=== WHAT NEEDS TO BE DONE ===
Only the number is wanted: how many lines below include "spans"?
━━━━━ RECORDS PROVIDED ━━━━━
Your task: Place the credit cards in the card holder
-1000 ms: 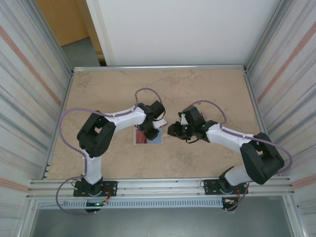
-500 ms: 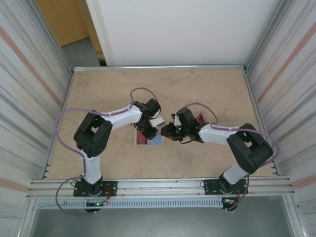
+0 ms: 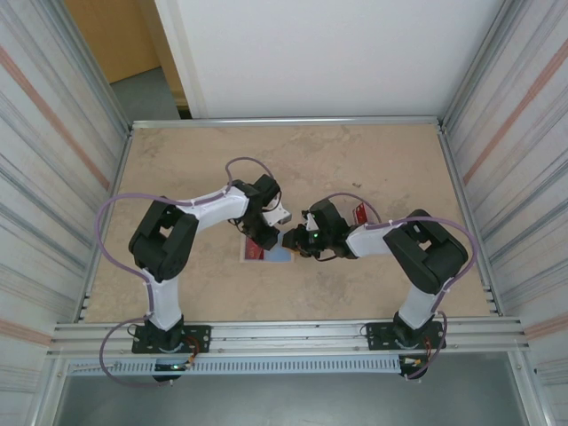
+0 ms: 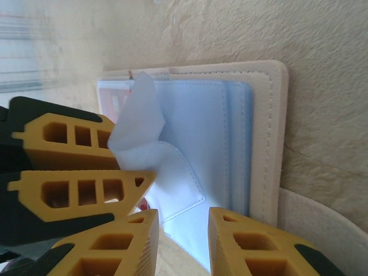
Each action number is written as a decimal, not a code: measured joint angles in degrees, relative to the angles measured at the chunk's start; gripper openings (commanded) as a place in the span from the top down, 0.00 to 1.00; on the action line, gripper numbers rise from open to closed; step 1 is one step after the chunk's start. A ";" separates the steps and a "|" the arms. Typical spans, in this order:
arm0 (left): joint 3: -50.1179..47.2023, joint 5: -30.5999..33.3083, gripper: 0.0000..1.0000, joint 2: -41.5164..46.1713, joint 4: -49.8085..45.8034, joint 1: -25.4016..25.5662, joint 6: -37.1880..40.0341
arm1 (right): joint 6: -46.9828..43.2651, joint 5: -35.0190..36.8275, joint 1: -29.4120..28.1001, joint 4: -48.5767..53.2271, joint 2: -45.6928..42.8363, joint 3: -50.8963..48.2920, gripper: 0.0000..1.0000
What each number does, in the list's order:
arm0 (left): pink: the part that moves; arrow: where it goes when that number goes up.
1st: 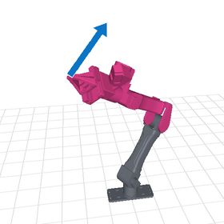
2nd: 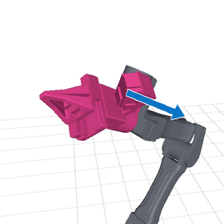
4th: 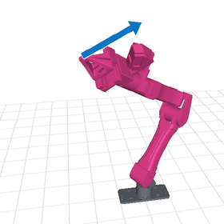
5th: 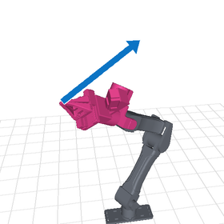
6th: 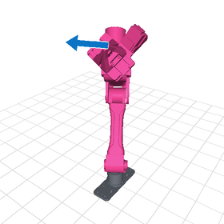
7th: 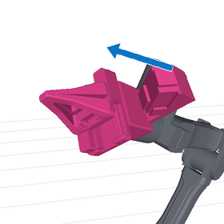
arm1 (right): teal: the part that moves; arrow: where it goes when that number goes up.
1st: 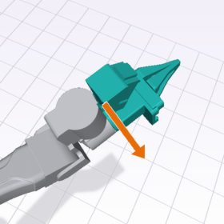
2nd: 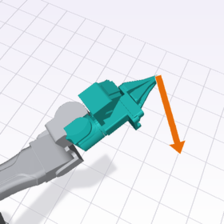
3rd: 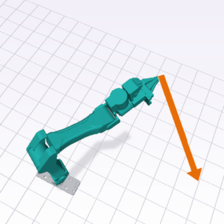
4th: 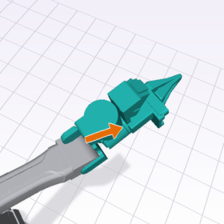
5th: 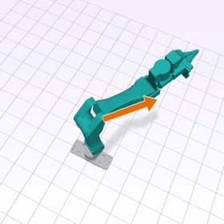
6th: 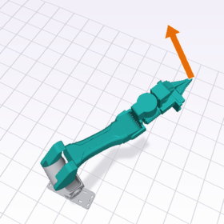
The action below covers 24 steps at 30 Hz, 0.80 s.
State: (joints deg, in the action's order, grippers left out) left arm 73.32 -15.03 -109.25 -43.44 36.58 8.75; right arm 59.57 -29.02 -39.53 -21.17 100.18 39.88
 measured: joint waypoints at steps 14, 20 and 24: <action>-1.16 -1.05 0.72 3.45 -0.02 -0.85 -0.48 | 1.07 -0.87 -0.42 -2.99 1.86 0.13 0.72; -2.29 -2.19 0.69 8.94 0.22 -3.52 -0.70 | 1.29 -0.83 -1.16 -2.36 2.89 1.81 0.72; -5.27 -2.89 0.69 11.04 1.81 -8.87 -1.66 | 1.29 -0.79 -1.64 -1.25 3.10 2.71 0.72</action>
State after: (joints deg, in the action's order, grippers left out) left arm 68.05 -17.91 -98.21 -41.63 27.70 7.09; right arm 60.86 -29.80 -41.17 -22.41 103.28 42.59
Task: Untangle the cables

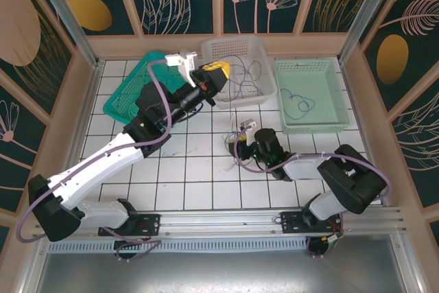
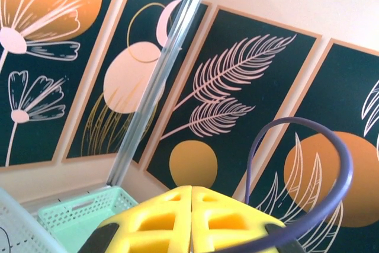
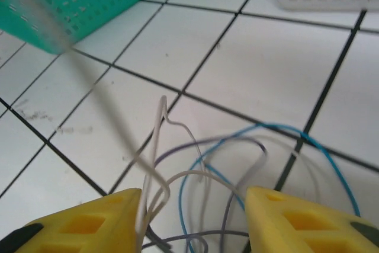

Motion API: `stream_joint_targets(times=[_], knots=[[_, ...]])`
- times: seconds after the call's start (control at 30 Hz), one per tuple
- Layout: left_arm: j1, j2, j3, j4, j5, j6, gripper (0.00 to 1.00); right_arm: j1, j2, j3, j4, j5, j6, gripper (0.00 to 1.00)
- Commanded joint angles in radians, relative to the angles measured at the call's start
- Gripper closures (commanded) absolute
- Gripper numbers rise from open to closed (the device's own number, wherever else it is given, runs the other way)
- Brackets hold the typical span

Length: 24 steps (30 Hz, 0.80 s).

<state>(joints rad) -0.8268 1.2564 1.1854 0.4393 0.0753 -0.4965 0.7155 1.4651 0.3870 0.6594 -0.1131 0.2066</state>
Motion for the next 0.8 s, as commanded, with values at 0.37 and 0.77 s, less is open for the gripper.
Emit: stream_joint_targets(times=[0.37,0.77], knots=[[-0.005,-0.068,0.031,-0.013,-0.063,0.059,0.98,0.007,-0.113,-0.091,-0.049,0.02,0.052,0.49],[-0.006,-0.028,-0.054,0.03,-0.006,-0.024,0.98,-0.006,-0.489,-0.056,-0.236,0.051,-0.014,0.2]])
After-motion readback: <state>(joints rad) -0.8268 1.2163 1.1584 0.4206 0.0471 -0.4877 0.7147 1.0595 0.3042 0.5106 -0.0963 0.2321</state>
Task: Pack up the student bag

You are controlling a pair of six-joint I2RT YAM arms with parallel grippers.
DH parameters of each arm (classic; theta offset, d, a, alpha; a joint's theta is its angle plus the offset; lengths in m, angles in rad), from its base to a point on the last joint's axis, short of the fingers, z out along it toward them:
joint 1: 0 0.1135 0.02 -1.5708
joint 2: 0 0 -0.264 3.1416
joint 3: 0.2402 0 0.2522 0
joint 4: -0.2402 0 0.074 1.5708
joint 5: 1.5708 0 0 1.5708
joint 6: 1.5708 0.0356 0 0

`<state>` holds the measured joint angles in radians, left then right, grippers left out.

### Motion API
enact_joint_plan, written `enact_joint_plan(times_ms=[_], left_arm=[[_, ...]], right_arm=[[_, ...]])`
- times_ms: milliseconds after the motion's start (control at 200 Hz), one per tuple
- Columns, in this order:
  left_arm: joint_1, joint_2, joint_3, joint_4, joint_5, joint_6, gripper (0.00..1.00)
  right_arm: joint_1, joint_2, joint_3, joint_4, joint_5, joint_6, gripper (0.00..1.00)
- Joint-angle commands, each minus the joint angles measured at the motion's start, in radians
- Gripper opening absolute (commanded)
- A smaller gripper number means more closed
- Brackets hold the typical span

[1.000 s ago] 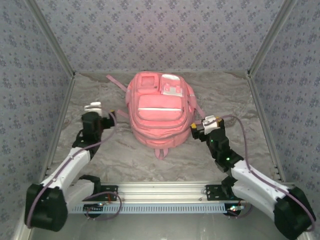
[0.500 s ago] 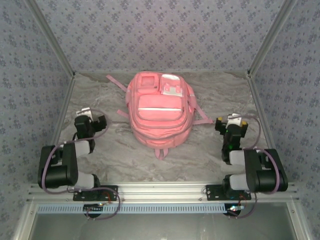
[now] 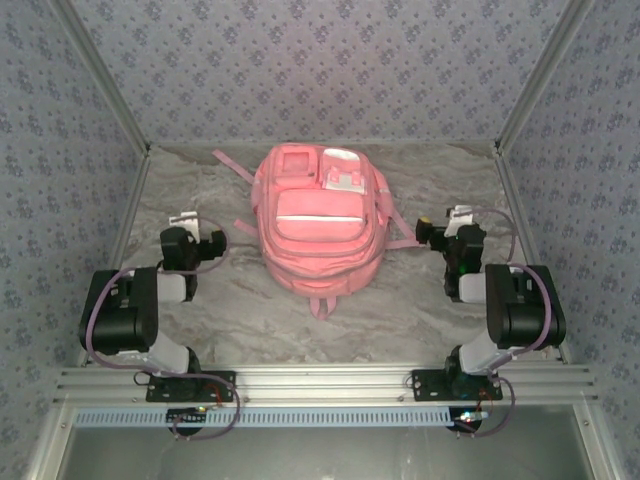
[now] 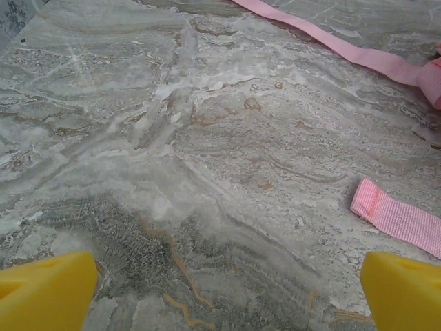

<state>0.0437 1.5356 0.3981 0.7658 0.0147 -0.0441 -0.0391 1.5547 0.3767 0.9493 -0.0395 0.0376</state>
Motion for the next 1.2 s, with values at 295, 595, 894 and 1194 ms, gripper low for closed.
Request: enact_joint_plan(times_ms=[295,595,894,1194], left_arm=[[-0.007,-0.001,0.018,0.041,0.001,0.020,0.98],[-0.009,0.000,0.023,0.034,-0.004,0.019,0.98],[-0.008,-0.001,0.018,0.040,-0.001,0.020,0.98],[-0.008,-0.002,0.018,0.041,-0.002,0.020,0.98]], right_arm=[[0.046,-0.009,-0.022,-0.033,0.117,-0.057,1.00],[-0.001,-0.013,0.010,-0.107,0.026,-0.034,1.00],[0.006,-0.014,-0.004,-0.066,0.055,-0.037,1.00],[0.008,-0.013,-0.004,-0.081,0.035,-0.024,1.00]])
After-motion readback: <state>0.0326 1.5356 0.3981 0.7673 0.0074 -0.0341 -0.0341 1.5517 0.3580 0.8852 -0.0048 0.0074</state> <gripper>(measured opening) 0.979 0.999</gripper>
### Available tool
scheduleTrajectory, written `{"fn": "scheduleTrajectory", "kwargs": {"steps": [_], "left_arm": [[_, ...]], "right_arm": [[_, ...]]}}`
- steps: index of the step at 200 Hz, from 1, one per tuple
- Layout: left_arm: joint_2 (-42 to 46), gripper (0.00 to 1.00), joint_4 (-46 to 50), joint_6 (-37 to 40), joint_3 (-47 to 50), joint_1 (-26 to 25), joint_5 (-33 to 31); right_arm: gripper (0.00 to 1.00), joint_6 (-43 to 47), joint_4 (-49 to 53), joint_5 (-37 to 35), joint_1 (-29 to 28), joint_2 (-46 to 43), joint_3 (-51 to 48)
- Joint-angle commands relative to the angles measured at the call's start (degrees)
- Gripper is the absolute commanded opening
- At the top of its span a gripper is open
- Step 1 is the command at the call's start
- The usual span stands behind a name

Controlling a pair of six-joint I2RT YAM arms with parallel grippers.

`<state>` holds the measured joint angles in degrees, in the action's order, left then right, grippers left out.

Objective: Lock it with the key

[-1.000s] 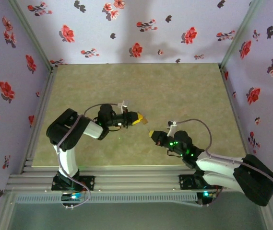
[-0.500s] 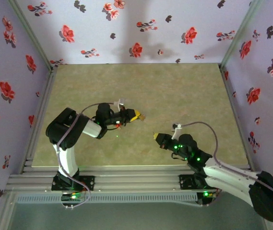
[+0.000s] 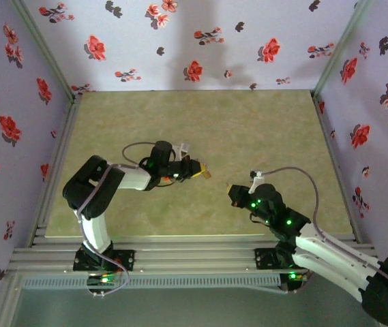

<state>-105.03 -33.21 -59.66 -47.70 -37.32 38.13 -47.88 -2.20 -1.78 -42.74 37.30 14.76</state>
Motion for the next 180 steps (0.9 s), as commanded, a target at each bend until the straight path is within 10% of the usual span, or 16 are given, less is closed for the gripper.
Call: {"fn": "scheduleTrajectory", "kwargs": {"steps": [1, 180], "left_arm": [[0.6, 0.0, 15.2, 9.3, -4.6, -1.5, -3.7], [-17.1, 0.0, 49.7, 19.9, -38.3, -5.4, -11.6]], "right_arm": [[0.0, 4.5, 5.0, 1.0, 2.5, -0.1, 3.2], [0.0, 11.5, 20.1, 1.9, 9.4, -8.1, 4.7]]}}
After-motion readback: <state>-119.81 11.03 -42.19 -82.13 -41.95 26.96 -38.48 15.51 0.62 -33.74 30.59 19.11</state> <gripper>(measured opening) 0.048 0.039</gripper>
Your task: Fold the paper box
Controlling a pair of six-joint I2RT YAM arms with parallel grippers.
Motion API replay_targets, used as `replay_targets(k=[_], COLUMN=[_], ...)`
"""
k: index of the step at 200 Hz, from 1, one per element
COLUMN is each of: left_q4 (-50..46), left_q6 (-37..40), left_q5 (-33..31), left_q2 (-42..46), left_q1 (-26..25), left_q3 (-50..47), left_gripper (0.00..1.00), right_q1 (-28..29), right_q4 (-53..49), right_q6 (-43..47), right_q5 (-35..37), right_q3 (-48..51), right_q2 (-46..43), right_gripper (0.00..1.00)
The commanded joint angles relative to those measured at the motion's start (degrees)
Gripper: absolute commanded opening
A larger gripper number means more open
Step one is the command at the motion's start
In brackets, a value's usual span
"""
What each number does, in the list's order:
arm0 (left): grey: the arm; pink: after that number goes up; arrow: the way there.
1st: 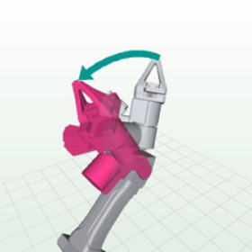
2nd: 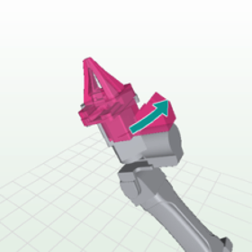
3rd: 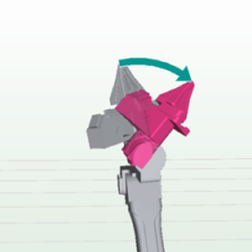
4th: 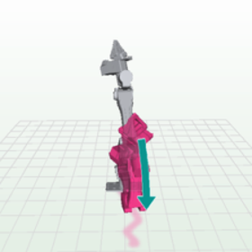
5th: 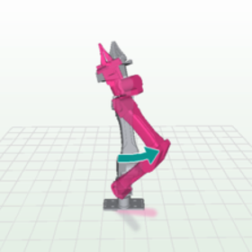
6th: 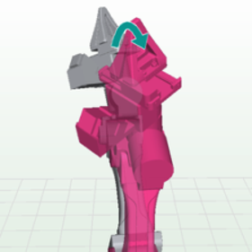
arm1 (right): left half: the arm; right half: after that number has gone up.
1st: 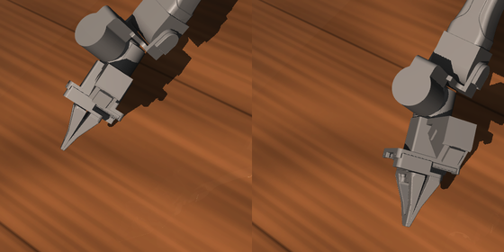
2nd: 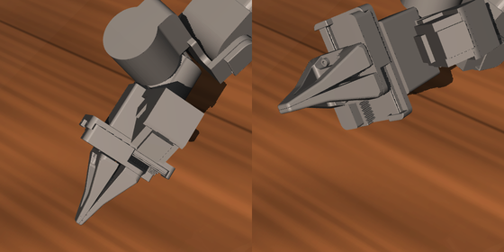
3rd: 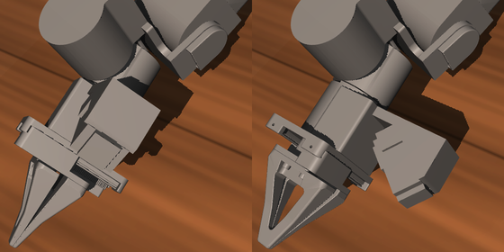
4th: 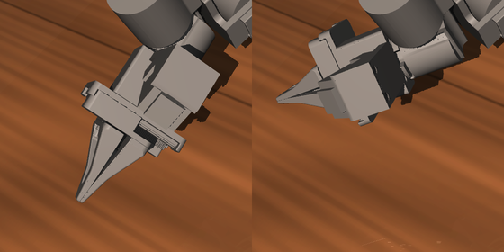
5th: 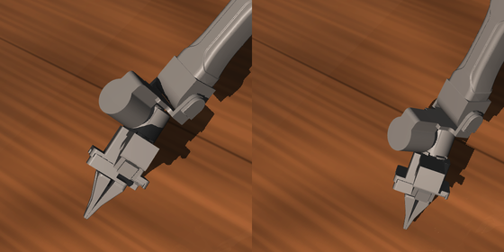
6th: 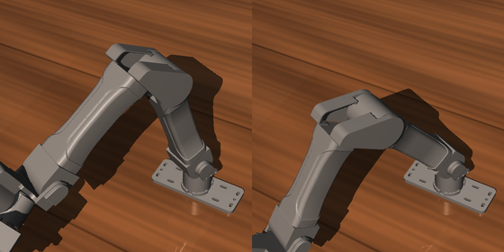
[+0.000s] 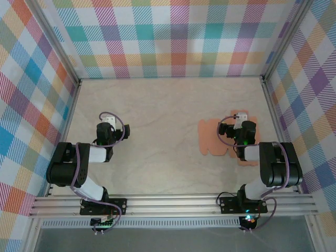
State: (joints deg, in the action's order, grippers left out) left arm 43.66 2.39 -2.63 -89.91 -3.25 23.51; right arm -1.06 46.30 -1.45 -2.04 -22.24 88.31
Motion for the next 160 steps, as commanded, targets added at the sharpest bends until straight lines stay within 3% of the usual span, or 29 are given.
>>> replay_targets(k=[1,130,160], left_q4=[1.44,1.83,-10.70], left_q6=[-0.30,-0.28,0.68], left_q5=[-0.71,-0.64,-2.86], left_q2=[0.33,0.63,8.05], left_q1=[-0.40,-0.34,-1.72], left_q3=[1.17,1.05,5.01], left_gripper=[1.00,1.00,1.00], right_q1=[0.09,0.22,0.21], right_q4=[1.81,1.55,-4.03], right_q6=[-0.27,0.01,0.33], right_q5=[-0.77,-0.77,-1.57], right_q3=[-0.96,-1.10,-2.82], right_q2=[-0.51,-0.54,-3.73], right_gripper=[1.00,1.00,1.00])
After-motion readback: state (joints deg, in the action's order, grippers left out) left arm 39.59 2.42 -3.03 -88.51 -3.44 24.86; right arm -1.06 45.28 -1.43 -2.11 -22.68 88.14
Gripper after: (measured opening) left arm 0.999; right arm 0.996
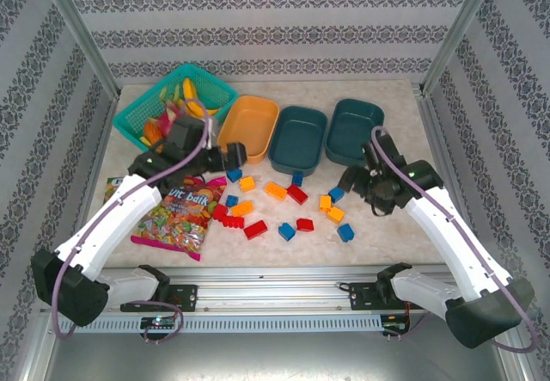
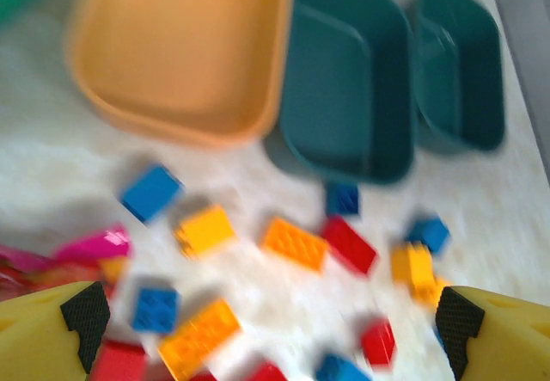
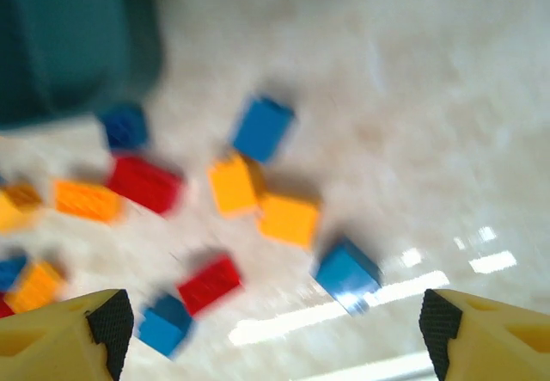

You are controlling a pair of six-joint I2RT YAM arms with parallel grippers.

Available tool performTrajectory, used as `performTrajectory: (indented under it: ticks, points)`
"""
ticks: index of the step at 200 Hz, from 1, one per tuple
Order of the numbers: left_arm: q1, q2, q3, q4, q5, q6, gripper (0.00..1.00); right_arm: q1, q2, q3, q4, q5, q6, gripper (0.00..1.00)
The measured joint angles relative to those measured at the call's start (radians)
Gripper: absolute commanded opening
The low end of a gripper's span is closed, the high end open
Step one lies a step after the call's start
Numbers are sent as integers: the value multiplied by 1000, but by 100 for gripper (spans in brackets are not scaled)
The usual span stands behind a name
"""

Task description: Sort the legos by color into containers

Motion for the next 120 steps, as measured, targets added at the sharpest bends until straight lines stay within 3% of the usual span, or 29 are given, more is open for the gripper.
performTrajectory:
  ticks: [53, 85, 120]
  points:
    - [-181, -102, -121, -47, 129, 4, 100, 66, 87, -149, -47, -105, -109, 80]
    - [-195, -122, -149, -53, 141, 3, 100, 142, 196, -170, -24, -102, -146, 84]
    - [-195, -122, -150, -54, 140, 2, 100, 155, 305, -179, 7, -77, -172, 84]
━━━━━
=== WRITTEN RESPONSE ===
2